Economia

Finint, le banche tifano per l'Opa Save

Holding veneta in «stallo» e gli istituti vanno in pressing sul gioiello aeroportuale

Marcello Zacché

Il futuro del sistema aeroportuale del Nordest è quanto mai incerto. Ruota intorno alla Save, quotata in Borsa, che potrebbe anche finire in mani straniere, tramite un'Opa. La situazione è complessa e connessa con il quasi crac delle banche venete. Che mai come in questo caso si ripercuote sul territorio e sul controllo di asset strategici per il Paese.

Il punto di partenza, in costante evoluzione, è quello che sta succedendo alla Finint, la società che controlla Save, che qualche settimana fa è finita tecnicamente in «stallo»: il cda è decaduto e la prima assemblea per nominarne un altro è andata deserta. Finint è controllata pariteticamente da due finanzieri protagonisti da almeno 30 anni di grandi affari del Nord Est, Enrico Marchi e Andrea De Vido.

Quest'ultimo è l'anello debole dell'intera catena che arriva fino a Save, controllata da Finint con circa il 60% tramite il sistema di finanziarie Agorà e Marco Polo holding; a queste però partecipa anche la banca Usa Morgan Stanley, in minoranza (43%) ma legata a Finint con un patto parasociale. De Vido è il punto critico perché portatore di una posizione debitoria stimata nell'ordine 100 milioni, principalmente dovuti a Veneto Banca e finiti tra le sue sofferenze. Per questo lo storico sodalizio tra Marchi e De Vido è andato in crisi, divergendo sul futuro della Save, il più importante asset di Finint, l'unico in grado di generare liquidità rapidamente. Anche perché non è possibile risolvere il problema in capo a Finint con una semplice liquidazione di De Vido: ciò comporterebbe il cambio di controllo (oggi paritetico) e obbligo di Opa a cascata su Save.

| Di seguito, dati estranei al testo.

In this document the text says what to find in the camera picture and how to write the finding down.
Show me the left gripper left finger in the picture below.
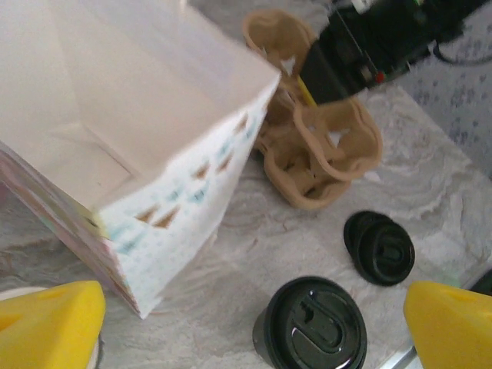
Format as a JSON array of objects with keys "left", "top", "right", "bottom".
[{"left": 0, "top": 280, "right": 107, "bottom": 369}]

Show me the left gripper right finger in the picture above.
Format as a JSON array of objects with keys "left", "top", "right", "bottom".
[{"left": 403, "top": 281, "right": 492, "bottom": 369}]

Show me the white printed paper bag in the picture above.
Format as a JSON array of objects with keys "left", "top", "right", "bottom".
[{"left": 0, "top": 0, "right": 284, "bottom": 320}]

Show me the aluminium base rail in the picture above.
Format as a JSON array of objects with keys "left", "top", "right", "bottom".
[{"left": 384, "top": 341, "right": 424, "bottom": 369}]

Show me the black right camera cable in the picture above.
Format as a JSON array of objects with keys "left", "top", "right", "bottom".
[{"left": 434, "top": 34, "right": 492, "bottom": 65}]

In seguito a tale situazione qualche settimana fa De Vido si è dimesso dal cda di Finint. Il che, dal momento che l'articolo 19 dello statuto prevede la decadenza dell'intero cda nel caso di dimissioni «anche di solo uno dei membri», significa che la società è rimasta senza consiglio. Gestita, come prevede ancora lo statuto, per la gestione ordinaria dal collegio sindacale, che ha pure il compito di convocare d'urgenza l'assemblea. Ma la prima convocazione è andata deserta. Da qui, in attesa dell'esito delle trattative in corso tra i due soci, la posizione di stallo.

Una situazione assai complicata perché in pista ci sono le banche (una decina) impegnate nel debito di Finint, pari a circa 400 milioni consolidati (ma quasi il doppio se contato linea per linea): a nessuno fa piacere che la società sia finita in stallo. Mentre la sola Veneto Banca ha in garanzia il 26% circa del capitale di Finint a copertura dei debiti di De Vido.

È quindi evidente che, in un momento in cui le banche rappresentano l'emergenza del Paese, una crisi che in altri tempi avrebbe trovato una «soluzione di sistema», oggi potrebbe rapidamente risolversi in una monetizzazione da parte degli istituti bancari dell'asset Save, quotato e corteggiato da tanti: in Borsa la società capitalizza quasi un miliardo; il titolo è salito in un anno del 40% contro il -23% del listino; recentemente i Benetton sono entrati con il 21,3%, tramite Atlantia, dimostrando non solo interesse, ma anche la possibile intenzione di salire ancora. In questo quadro, sia che succeda qualcosa in Finint, sia che i Benetton decidano di muoversi, scatterebbe l'Opa che per le banche sarebbe la soluzione di ogni problema (avendo esse, tra l'altro, azioni Save in pegno per i debiti Finint). Si aggiunga che Save - che controlla gli aeroporti di Venezia e Treviso, gestisce Verona e Brescia e detiene il 27,6% di Bruxelles-Charleroi - è impegnata in un piano di investimenti da centinaia di milioni per i prossimi 4 anni: non si può certo immaginare che non abbia un solido azionariato di riferimento.

Sulla partita si muovono anche gruppi stranieri (Fraport di Francoforte è interessato da tempo) e gioca un ruolo pure Morgan Stanley, il cui patto con Finint è stato rinnovato fino all'ottobre 2019, ma prevede una put già nel gennaio 2018 o comunque in caso di inadempienze di Finint.